Los miserables versión 2012, nominada a la nada despreciable suma de ocho premios Oscar, intenta combinar el artificio inherente a toda obra de teatro musical con la carga de realismo siempre presente en el medio cinematográfico, generando así un choque de voluntades, una lucha de titanes que el film nunca abandona a lo largo de sus casi 160 minutos. Todos los “diálogos” son cantados por los actores, aunque en un modo que intenta eliminar la declamación operística. En ese sentido, resulta razonable la determinación de utilizar primeros planos para los momentos de mayor intensidad dramática. Esa misma intencionalidad lógica puede atribuírsele al uso del registro directo de las voces en el momento del rodaje, a contramano de la práctica casi universal del lip sync (mover los labios sobre una pista de audio pregrabada), que en algunos contados momentos genera cierto grado de impacto emocional. Pero la lógica, muchas veces, está reñida con los resultados artísticos.

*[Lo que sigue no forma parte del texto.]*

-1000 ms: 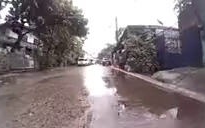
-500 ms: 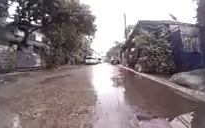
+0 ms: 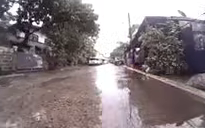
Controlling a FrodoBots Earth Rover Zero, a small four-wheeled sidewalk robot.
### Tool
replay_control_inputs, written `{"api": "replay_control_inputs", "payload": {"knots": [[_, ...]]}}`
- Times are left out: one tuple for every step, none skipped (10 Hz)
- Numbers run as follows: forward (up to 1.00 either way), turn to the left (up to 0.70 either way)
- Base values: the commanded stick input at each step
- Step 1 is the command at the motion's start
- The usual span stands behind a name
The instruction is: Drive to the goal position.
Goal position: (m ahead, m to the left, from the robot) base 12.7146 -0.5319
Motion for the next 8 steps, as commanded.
{"api": "replay_control_inputs", "payload": {"knots": [[1.00,0.00],[1.00,0.00],[1.00,0.00],[1.00,0.00],[1.00,0.00],[1.00,0.00],[1.00,0.00],[1.00,0.00]]}}
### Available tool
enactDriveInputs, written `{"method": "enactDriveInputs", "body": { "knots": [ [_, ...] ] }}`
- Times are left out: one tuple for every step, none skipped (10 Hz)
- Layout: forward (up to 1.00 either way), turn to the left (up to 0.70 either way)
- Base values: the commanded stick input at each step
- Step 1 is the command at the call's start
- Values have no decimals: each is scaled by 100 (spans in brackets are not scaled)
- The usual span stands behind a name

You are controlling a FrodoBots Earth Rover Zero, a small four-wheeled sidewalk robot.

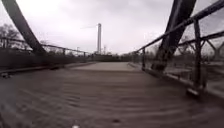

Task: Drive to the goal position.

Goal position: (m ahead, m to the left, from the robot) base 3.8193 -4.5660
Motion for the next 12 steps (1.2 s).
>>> {"method": "enactDriveInputs", "body": {
  "knots": [
    [100, 0],
    [100, -5],
    [100, -14],
    [100, -22],
    [100, -30],
    [100, -38],
    [100, -40],
    [100, -32],
    [100, -3],
    [100, 0],
    [100, 0],
    [100, 0]
  ]
}}
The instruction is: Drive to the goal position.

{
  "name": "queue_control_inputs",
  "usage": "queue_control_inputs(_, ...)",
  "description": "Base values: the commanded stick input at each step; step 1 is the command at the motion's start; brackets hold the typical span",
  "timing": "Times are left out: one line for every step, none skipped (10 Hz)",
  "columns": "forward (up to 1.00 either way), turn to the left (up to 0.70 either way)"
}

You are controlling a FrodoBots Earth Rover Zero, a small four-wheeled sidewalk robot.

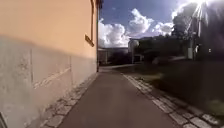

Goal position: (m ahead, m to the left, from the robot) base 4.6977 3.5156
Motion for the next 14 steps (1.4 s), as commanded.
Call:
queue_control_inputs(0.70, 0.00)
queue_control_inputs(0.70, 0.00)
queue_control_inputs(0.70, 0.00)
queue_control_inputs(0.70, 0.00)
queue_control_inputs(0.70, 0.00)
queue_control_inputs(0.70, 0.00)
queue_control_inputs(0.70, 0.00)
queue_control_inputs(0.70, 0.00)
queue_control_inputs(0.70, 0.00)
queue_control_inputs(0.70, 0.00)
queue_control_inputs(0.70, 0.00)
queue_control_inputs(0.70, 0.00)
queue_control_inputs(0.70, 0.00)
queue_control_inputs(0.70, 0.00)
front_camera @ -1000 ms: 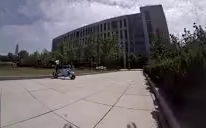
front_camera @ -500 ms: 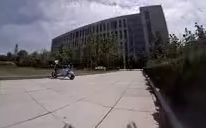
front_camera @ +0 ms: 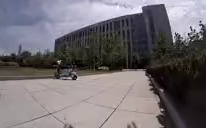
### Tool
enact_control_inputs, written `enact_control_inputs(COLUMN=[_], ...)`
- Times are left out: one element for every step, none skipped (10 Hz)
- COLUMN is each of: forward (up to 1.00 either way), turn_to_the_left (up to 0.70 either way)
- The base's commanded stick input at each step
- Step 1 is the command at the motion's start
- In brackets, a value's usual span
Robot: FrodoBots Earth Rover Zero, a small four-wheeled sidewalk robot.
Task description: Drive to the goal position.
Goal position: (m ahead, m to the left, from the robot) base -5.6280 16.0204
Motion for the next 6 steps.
enact_control_inputs(forward=[0.0, 0.0, 0.0, 0.0, 0.0, 0.0], turn_to_the_left=[0.45, 0.45, 0.45, 0.45, 0.45, 0.45])
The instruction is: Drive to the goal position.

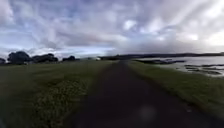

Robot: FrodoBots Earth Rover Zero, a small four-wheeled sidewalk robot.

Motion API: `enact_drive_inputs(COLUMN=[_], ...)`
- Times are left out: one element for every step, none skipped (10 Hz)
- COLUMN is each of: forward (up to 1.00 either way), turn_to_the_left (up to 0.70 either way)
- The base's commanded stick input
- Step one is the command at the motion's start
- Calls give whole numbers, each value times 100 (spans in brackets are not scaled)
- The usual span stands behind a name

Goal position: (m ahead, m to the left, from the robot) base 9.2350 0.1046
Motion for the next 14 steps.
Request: enact_drive_inputs(forward=[70,70,70,70,70,70,70,70,70,70,70,70,70,70], turn_to_the_left=[-35,-35,-35,-35,-35,-35,0,0,0,0,0,0,0,0])
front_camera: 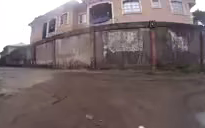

Resulta doloroso ver a estos actores de renombre –Hugh Jackman como el convicto Valjean, Russell Crowe en el rol del policía Javert, Anne Hathaway como la sufrida Fantine– forzar sus cuerdas vocales al límite de las fuerzas, tratando de llegar a tonos para los cuales no están preparadas. La puesta en escena –ese término tan resbaladizo– aquí se reduce prácticamente a un par de estrategias de encuadre y montaje. Con notables sets de fondo (los naturales, los generados por computadora se ven poco convincentes) Hooper se acerca a los actores, a veces rodeándolos, en otras ocasiones siguiéndolos con una ubicua steady cam, abusando del objetivo gran angular, sin que medien para ello demasiadas razones creativas. Para combatir el miedo a la sensación de teatro filmado, el montaje frenético corta y corta sin cesar, generando un ritmo artificial, forzado.
Es cierto que Los miserables no quiere ser una película armoniosa, bella en el sentido tradicional, y que la idea del realizador está más cerca de una destilación de la obra original que de su simple reproducción. Pero es muy difícil sacarse de encima la sensación de cáscara sin contenido, de despliegue de medios sin verdadero espíritu rector. La segunda mitad del film es la más penosa, cuando sus románticos revolucionarios de diseño y la muy poco convincente historia de amor entre los personajes jóvenes toman el centro de la escena. En ese momento comienzan a sentirse en el cuerpo los minutos transcurridos y los aún por llegar. Que son muchos, demasiados. Pero al menos ahora sabemos con certeza que Hugh Jackman es mejor cantante que Russell Crowe.